**WORK TO COMPLETE**
Output the listing below verbatim.

(INFORMATION SHOWN)

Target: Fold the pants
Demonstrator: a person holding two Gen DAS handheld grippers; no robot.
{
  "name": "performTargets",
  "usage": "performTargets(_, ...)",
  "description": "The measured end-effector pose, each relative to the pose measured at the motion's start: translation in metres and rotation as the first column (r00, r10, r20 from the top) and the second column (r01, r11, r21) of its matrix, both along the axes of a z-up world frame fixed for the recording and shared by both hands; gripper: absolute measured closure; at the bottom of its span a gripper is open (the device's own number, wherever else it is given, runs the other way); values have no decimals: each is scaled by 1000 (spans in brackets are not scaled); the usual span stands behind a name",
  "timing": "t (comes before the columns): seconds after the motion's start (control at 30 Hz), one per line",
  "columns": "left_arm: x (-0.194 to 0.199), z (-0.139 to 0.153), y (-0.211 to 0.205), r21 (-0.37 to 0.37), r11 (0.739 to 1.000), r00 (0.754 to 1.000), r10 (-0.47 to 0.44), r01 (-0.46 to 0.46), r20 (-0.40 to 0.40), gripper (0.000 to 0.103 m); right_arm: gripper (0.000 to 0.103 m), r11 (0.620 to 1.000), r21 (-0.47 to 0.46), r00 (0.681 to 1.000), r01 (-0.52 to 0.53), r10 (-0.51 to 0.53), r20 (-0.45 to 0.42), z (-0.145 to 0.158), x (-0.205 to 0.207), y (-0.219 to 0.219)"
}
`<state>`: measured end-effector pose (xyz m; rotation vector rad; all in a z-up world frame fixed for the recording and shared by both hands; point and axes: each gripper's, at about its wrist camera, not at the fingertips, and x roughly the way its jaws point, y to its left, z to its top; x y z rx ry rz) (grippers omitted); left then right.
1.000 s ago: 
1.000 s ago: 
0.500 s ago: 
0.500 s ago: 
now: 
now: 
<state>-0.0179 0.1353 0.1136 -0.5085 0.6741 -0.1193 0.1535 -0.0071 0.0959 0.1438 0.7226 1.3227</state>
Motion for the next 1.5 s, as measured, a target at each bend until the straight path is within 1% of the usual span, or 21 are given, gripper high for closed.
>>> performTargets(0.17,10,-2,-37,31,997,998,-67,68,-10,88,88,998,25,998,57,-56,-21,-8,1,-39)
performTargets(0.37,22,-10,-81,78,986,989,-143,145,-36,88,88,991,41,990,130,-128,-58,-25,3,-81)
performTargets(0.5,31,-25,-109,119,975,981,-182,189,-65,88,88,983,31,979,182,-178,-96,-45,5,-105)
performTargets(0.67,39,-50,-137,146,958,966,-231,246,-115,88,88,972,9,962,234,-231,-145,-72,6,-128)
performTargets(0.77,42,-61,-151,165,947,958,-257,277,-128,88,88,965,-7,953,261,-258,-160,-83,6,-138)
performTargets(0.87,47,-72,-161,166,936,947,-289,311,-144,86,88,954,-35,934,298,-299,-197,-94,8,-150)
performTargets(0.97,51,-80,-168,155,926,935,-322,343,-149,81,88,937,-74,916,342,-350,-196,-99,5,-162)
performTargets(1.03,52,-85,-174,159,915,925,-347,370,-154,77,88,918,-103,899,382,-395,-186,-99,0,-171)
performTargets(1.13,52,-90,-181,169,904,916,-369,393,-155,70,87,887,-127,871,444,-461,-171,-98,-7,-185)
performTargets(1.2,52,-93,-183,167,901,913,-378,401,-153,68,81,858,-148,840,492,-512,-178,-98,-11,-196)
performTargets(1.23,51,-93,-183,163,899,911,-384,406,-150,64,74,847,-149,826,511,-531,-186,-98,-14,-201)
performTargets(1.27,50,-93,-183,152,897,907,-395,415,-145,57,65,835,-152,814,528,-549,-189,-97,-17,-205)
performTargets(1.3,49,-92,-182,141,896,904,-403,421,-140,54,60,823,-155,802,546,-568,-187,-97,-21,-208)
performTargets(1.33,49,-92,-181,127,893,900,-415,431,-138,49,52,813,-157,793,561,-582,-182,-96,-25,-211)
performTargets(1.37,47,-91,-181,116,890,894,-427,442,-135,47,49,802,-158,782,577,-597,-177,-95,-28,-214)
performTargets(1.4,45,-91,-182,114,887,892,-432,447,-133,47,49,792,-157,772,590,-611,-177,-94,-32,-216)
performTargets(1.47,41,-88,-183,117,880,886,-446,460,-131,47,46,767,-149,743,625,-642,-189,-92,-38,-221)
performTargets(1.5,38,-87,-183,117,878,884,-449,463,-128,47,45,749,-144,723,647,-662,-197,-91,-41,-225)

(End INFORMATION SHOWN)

**TASK RESPONSE**
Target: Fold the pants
Demonstrator: a person holding two Gen DAS handheld grippers; no robot.
{
  "name": "performTargets",
  "usage": "performTargets(_, ...)",
  "description": "The measured end-effector pose, each relative to the pose measured at the motion's start: translation in metres and rotation as the first column (r00, r10, r20 from the top) and the second column (r01, r11, r21) of its matrix, both along the axes of a z-up world frame fixed for the recording and shared by both hands; gripper: absolute measured closure; at the bottom of its span a gripper is open (the device's own number, wherever else it is given, runs the other way); values have no decimals: each is scaled by 1000 (spans in brackets are not scaled); the usual span stands behind a name",
  "timing": "t (comes before the columns): seconds after the motion's start (control at 30 Hz), one per line",
  "columns": "left_arm: x (-0.194 to 0.199), z (-0.139 to 0.153), y (-0.211 to 0.205), r21 (-0.37 to 0.37), r11 (0.739 to 1.000), r00 (0.754 to 1.000), r10 (-0.47 to 0.44), r01 (-0.46 to 0.46), r20 (-0.40 to 0.40), gripper (0.000 to 0.103 m); right_arm: gripper (0.000 to 0.103 m), r11 (0.620 to 1.000), r21 (-0.47 to 0.46), r00 (0.681 to 1.000), r01 (-0.52 to 0.53), r10 (-0.51 to 0.53), r20 (-0.45 to 0.42), z (-0.145 to 0.158), x (-0.205 to 0.207), y (-0.219 to 0.219)"
}
`<state>`: measured end-effector pose (xyz m; rotation vector rad; all in a z-up world frame fixed for the recording and shared by both hands; point and axes: each gripper's, at about its wrist camera, not at the fingertips, and x roughly the way its jaws point, y to its left, z to its top; x y z rx ry rz) (grippers omitted); left then right.
1.000 s ago: 
1.000 s ago: 
0.500 s ago: 
0.500 s ago: 
now: 
now: 
<state>-0.0179 0.1353 0.1136 -0.5085 0.6741 -0.1193 0.1535 -0.0071 0.0959 0.1438 0.7226 1.3227</state>
Motion for the next 1.5 s, as measured, a target at each bend until the straight path is within 1% of the usual span, or 21 are given, gripper high for closed.
>>> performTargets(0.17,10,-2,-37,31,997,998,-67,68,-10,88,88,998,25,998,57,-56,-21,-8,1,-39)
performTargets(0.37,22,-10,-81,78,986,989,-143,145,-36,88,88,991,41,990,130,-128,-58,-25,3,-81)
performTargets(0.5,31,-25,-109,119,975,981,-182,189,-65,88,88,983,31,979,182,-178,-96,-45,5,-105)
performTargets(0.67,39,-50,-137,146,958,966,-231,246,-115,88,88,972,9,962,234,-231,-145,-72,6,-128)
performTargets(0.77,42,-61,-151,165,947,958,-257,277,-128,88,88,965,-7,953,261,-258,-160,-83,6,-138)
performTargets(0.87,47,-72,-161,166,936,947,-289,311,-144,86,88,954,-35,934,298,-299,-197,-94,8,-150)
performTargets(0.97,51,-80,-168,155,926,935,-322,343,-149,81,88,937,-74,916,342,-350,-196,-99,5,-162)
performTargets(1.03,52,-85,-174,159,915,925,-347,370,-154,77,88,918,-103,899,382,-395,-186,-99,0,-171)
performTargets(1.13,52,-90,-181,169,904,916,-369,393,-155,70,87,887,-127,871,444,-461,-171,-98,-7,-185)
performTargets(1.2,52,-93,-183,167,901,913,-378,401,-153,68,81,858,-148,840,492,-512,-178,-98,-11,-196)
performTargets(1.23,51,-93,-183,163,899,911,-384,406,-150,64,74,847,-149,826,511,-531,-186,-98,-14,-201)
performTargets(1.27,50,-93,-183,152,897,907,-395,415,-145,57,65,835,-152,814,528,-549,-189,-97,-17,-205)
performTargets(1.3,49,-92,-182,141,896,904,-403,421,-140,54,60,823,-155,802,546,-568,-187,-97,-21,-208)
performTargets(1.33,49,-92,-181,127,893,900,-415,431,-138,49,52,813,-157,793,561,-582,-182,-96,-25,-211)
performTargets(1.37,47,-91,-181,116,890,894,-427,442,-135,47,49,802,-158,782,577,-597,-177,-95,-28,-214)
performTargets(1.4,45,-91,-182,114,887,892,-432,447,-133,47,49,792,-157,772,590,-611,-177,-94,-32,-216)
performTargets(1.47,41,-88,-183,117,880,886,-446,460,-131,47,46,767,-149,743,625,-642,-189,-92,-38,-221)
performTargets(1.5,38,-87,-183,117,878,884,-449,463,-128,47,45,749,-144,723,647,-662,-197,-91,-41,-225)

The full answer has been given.